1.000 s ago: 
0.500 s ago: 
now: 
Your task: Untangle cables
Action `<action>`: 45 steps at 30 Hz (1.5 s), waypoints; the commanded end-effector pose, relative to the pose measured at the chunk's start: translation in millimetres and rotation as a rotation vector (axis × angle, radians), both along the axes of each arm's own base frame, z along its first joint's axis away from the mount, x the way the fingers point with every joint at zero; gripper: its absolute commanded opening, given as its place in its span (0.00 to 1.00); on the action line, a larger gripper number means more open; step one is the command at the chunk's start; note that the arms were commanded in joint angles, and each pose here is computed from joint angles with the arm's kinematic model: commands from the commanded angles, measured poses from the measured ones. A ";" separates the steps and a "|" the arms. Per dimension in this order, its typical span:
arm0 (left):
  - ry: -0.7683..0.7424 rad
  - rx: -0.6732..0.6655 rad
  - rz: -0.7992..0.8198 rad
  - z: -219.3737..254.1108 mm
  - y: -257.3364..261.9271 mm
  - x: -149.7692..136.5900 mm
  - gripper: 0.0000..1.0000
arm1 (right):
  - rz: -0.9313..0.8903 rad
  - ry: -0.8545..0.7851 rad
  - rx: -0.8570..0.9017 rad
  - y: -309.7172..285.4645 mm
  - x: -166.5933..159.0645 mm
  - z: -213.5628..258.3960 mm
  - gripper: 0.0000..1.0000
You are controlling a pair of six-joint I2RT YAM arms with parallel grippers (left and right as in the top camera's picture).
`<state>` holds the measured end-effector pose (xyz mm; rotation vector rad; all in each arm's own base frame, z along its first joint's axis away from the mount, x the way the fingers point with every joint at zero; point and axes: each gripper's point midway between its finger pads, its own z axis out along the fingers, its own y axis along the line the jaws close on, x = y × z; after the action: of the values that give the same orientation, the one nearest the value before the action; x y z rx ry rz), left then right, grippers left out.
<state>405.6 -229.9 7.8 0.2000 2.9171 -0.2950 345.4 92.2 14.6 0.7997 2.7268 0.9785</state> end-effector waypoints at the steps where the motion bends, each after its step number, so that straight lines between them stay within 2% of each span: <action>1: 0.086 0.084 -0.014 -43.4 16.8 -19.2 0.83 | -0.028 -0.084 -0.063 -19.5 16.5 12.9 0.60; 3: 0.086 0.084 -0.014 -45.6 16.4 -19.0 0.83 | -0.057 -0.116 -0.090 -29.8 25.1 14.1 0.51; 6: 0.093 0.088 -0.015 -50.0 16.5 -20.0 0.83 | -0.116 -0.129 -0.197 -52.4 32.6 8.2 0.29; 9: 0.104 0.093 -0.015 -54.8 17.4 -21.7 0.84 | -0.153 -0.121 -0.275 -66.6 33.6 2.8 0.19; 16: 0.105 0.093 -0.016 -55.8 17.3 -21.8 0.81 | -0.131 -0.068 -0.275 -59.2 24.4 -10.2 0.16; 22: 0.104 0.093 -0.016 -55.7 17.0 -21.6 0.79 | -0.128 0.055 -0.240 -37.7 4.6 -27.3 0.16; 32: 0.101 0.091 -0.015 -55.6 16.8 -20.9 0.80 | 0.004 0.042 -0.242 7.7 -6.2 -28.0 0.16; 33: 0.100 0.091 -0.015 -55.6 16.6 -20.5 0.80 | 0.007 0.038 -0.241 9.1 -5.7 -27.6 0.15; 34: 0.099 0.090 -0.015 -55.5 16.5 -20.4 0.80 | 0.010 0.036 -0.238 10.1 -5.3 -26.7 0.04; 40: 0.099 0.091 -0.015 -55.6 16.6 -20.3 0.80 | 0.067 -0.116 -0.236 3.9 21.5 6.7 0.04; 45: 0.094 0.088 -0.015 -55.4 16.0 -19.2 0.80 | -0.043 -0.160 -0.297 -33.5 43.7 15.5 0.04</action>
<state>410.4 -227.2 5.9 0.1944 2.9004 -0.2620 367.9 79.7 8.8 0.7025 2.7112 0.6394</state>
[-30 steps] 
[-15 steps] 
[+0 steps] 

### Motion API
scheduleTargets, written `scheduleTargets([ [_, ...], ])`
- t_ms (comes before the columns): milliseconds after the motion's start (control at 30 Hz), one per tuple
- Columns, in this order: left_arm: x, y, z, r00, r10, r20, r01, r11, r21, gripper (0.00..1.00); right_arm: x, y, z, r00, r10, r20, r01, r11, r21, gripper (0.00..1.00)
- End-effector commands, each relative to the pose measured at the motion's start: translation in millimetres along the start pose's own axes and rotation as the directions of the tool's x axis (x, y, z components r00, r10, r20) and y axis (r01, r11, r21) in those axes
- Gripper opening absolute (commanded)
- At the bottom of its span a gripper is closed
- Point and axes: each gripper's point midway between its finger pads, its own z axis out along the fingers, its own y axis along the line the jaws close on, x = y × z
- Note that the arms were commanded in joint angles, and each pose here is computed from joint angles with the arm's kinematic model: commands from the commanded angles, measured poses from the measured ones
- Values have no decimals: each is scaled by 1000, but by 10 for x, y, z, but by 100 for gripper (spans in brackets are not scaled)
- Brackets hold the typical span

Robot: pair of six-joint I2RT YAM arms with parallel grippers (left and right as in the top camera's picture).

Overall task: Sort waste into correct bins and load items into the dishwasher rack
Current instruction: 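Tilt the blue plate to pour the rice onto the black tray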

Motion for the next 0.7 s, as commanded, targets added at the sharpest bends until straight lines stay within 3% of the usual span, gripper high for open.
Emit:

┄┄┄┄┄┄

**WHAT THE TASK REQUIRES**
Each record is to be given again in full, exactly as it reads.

**RESPONSE TO THIS TASK**
1.000 s ago: 
0.500 s ago: 
now: 
Your task: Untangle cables
Action `<action>`: 45 steps at 30 Hz (1.5 s), waypoints; the commanded end-effector pose, relative to the pose measured at the chunk's start: translation in millimetres and rotation as a rotation vector (axis × angle, radians), both along the axes of each arm's own base frame, z along its first joint's axis away from the mount, x the way the fingers point with every joint at zero; gripper: its absolute commanded opening, given as its place in its span (0.00 to 1.00); on the action line, a larger gripper number means more open; step one is the command at the chunk's start; note that the arms were commanded in joint angles, and each pose here is computed from joint angles with the arm's kinematic model: commands from the commanded angles, measured poses from the measured ones. A ";" separates the steps and a "|" the arms. Per dimension in this order, its typical span:
arm0 (left):
  - ry: -0.7683..0.7424 rad
  - rx: -0.6732..0.6655 rad
  - rz: -0.7992..0.8198 rad
  - z: -219.3737..254.1108 mm
  - y: -257.3364..261.9271 mm
  - x: -149.7692..136.5900 mm
  - gripper: 0.0000..1.0000
arm1 (right):
  - rz: -0.9313..0.8903 rad
  - ry: -0.8545..0.7851 rad
  - rx: -0.8570..0.9017 rad
  - y: -309.7172..285.4645 mm
  - x: -166.5933..159.0645 mm
  - z: -213.5628..258.3960 mm
  - gripper: 0.0000..1.0000
You are controlling a pair of six-joint I2RT YAM arms with parallel grippers (left and right as in the top camera's picture).
`<state>` holds the measured end-effector pose (xyz mm; rotation vector rad; all in each arm's own base frame, z along its first joint's axis away from the mount, x the way the fingers point with every joint at zero; point and axes: each gripper's point midway between its finger pads, its own z axis out along the fingers, its own y axis along the line the jaws close on, x = y × z; after the action: of the values that give the same orientation, the one nearest the value before the action; x y z rx ry rz), left then right, grippers left out.
<state>405.6 -229.9 7.8 0.2000 2.9171 -0.2950 345.4 92.2 14.6 0.7997 2.7268 0.9785</state> end-effector waypoints at the steps where the motion bends, each after its step number, so that straight lines between them stay within 2% of each span: <action>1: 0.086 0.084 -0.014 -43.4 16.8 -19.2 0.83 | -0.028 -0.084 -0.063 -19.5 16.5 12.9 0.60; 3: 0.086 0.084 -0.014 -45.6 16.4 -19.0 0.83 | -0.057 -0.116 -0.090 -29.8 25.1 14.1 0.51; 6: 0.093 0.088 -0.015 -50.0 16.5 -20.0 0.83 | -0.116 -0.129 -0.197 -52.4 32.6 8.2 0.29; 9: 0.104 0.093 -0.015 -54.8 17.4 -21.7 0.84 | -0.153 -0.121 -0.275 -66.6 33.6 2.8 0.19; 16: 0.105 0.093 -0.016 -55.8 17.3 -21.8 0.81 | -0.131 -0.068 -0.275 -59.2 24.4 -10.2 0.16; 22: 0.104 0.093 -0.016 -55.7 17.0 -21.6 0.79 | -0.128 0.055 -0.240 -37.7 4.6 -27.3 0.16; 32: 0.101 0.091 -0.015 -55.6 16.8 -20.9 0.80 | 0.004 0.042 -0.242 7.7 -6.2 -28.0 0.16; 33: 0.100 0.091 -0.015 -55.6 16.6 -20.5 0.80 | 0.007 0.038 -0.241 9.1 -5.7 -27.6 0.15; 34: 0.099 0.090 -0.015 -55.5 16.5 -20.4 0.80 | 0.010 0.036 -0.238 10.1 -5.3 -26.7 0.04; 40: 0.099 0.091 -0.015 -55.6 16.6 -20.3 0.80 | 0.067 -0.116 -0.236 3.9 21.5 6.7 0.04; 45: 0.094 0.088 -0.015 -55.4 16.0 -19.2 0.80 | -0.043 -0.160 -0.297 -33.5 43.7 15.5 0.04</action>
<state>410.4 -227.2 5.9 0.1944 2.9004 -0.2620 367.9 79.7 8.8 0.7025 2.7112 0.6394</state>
[-30 steps] 
[-15 steps] 
[+0 steps] 

### Motion API
scheduleTargets, written `scheduleTargets([ [_, ...], ])`
- t_ms (comes before the columns): milliseconds after the motion's start (control at 30 Hz), one per tuple
- Columns, in this order: left_arm: x, y, z, r00, r10, r20, r01, r11, r21, gripper (0.00..1.00); right_arm: x, y, z, r00, r10, r20, r01, r11, r21, gripper (0.00..1.00)
- End-effector commands, each relative to the pose measured at the motion's start: translation in millimetres along the start pose's own axes and rotation as the directions of the tool's x axis (x, y, z components r00, r10, r20) and y axis (r01, r11, r21) in those axes
- Gripper opening absolute (commanded)
- At the bottom of its span a gripper is closed
- Point and axes: each gripper's point midway between its finger pads, its own z axis out along the fingers, its own y axis along the line the jaws close on, x = y × z
- Note that the arms were commanded in joint angles, and each pose here is computed from joint angles with the arm's kinematic model: commands from the commanded angles, measured poses from the measured ones
- Values have no decimals: each is scaled by 1000, but by 10 for x, y, z, but by 100 for gripper (spans in brackets are not scaled)
- Brackets hold the typical span

Robot: pair of six-joint I2RT YAM arms with parallel grippers (left and right as in the top camera's picture).

Overall task: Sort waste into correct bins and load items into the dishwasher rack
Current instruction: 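Tilt the blue plate to pour the rice onto the black tray
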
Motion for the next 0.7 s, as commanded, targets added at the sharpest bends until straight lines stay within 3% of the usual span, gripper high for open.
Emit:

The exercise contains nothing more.